But this opportunity will also expose what most Indian municipalities currently lack: the institutional muscle to borrow, build, and be trusted. Cities will need to strengthen financial governance, adopt transparent accounting, secure credit ratings, and build internal expertise in structuring infrastructure projects that can attract private capital without burdening citizens unfairly. The Fund can unlock a paradigm shift, but only if municipalities evolve from being passive recipients of grants into competent fiscal actors able to stand in the market with discipline, disclosure, and confidence.

First, municipalities must be granted genuine revenue authority. Property tax systems must be modernised with transparent valuation, digital enforcement, and political backing. User charges must reflect economic reality while protecting the vulnerable through targeted subsidies, not universal underpricing. Cities cannot provide world-class services on symbolic tariffs.

Second, intergovernmental transfers must become predictable and formula-based, not discretionary and episodic. Municipalities cannot plan infrastructure on the basis of uncertain grants. A mature federation requires that local governments have stable fiscal flows aligned with their responsibilities.

Third, India must professionalise municipal finance. Urban local bodies need modern accrual accounting, credible audits, empowered finance departments, and governance frameworks that markets can trust.

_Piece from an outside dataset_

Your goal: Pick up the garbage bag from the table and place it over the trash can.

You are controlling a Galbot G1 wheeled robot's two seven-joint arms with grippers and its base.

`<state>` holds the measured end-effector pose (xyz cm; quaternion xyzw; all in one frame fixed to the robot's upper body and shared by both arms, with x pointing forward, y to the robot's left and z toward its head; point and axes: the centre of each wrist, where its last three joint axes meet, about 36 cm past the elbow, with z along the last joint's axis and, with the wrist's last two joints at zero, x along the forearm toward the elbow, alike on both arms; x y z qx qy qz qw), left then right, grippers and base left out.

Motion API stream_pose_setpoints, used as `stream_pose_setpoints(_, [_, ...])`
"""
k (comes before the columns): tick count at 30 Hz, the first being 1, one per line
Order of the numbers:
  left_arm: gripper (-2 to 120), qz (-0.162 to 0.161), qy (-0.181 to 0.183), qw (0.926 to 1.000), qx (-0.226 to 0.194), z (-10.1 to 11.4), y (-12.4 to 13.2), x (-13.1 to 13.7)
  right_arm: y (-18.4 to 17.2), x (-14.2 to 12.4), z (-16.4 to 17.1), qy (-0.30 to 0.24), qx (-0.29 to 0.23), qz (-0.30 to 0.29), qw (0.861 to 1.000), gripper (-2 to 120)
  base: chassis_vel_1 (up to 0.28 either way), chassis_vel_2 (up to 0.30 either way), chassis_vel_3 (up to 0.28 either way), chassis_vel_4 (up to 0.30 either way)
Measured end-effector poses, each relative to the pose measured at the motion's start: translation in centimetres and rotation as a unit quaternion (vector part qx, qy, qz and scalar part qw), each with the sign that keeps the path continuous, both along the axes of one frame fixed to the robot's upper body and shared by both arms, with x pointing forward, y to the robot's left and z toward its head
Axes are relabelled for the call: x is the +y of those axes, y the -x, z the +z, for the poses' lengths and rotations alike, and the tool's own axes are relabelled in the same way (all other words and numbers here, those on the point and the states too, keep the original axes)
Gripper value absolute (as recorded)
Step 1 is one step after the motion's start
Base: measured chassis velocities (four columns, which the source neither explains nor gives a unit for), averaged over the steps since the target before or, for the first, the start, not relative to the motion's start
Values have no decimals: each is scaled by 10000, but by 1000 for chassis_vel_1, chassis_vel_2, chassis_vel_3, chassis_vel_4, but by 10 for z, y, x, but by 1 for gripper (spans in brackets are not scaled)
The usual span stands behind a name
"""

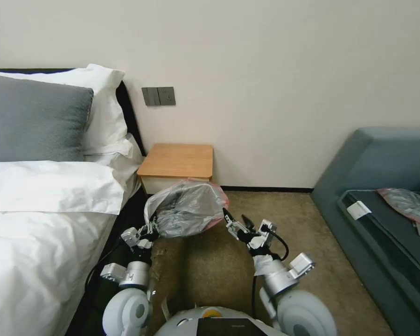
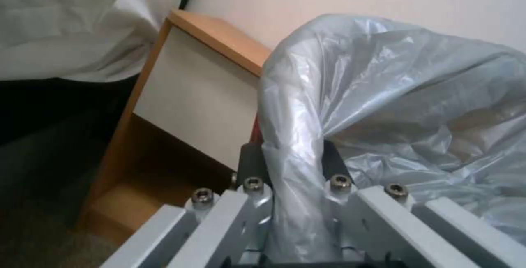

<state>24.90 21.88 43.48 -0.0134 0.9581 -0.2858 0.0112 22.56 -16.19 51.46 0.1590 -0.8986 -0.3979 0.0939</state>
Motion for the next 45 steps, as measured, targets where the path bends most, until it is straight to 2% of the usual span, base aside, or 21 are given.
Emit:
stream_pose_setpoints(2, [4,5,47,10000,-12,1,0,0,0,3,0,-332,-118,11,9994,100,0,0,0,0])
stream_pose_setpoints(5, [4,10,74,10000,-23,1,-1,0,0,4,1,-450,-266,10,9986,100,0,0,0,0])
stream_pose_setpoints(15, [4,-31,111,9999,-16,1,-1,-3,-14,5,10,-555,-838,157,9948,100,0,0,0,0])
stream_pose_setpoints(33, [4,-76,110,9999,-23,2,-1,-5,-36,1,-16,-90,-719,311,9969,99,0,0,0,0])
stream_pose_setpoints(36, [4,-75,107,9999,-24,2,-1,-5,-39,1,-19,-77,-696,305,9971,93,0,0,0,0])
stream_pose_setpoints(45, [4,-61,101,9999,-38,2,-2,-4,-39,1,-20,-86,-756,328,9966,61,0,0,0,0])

Credit ratings, disclosure norms, and debt management rules must become standard practice, not exceptional achievements.

Fourth, the political economy must shift. States must stop treating municipalities as subordinate appendages. Strong cities are not threats to state authority, they are multipliers of state prosperity.

India’s aspiration to become a developed economy will be decided not in grand speeches, but in the fiscal capacity of its cities. No country has achieved sustained prosperity with municipally bankrupt urban governments. The collapse of municipal finance could be a macroeconomic risk.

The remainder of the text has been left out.